<<<<

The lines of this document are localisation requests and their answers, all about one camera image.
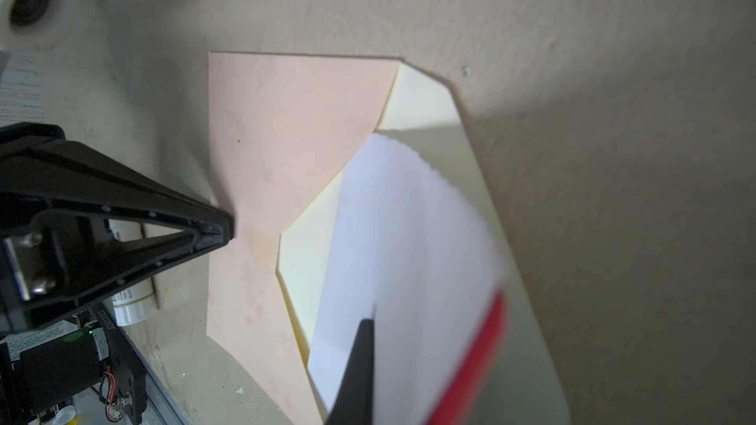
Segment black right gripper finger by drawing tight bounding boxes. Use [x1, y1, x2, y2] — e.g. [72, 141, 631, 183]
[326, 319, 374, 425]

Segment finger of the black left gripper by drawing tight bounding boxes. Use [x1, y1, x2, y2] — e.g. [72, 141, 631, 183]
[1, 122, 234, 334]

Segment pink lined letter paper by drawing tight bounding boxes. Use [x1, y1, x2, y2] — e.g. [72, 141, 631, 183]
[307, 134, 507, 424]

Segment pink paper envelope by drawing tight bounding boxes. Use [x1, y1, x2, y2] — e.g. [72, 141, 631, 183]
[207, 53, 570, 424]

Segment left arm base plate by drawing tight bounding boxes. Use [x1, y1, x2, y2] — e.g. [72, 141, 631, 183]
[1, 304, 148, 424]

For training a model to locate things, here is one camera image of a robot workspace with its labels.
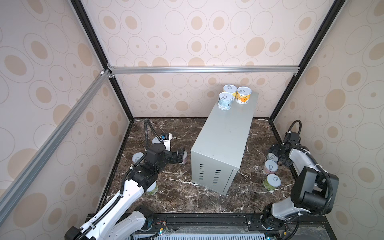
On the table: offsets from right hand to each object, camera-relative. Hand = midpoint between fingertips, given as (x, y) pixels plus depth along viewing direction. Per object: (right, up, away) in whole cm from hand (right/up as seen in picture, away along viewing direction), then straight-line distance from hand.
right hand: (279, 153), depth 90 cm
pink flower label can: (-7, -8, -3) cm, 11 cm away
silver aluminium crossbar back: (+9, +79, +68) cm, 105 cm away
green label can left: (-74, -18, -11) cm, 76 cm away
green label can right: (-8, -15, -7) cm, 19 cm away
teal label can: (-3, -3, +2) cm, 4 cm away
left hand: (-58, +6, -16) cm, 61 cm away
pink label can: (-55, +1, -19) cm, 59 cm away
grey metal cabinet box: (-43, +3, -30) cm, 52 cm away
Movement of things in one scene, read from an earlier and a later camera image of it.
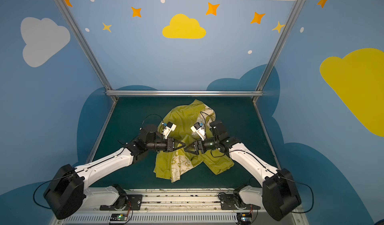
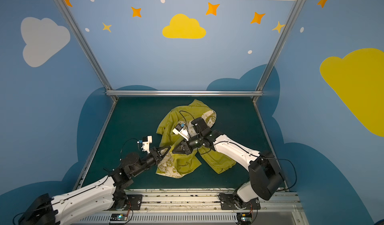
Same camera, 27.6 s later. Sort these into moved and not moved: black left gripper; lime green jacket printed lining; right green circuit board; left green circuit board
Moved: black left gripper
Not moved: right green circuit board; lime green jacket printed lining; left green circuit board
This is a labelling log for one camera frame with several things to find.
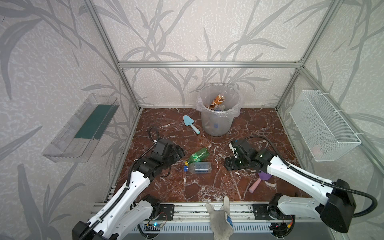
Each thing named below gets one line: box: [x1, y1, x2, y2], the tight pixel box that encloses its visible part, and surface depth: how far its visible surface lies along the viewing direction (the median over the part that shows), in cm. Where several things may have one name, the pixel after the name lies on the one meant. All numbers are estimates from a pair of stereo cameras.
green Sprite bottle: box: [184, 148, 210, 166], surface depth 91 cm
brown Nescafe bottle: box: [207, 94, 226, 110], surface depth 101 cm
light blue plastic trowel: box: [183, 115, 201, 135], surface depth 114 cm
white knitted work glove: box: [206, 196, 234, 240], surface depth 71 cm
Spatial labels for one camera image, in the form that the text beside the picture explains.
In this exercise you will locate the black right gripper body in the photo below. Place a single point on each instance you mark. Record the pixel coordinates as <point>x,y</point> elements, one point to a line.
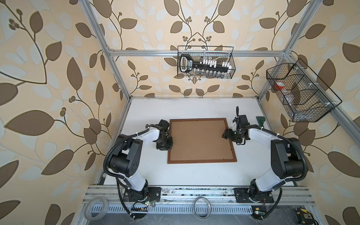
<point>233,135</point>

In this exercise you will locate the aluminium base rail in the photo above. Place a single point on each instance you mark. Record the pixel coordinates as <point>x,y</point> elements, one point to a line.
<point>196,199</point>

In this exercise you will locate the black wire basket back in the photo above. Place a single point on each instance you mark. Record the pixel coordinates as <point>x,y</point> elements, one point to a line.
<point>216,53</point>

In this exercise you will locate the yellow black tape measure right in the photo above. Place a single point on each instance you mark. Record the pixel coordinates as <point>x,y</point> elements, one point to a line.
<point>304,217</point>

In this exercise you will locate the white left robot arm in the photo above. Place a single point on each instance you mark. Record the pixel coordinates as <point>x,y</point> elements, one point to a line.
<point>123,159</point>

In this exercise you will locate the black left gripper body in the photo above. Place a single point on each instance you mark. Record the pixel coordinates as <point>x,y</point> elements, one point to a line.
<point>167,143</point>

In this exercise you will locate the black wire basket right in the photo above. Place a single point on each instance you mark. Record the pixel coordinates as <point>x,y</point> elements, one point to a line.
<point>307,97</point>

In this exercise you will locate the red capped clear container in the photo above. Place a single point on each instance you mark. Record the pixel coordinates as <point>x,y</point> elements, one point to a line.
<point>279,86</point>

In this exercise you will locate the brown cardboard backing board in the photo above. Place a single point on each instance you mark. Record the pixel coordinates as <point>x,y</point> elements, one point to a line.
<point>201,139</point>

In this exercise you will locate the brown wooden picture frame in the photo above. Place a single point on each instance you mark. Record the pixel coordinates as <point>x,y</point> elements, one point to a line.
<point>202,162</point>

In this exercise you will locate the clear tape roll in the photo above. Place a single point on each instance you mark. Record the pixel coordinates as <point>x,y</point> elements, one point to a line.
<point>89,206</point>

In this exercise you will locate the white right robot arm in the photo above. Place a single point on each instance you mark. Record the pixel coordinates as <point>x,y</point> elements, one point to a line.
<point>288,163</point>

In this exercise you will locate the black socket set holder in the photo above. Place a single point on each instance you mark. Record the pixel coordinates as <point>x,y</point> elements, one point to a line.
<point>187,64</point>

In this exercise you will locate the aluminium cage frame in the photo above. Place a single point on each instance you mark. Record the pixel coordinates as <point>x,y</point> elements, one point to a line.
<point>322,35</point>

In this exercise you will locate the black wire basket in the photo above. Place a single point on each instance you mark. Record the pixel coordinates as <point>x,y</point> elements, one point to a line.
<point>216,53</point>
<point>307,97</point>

>>>>

If a line in the records has the word "tape", copy that line.

In this exercise you will locate the yellow black tape measure right in the photo above. Place a single point on each instance you mark. Record the pixel coordinates as <point>x,y</point> elements, one point to a line.
In this exercise you will locate the clear tape roll in the photo above. Place a single point on each instance you mark. Record the pixel coordinates as <point>x,y</point> elements, one point to a line.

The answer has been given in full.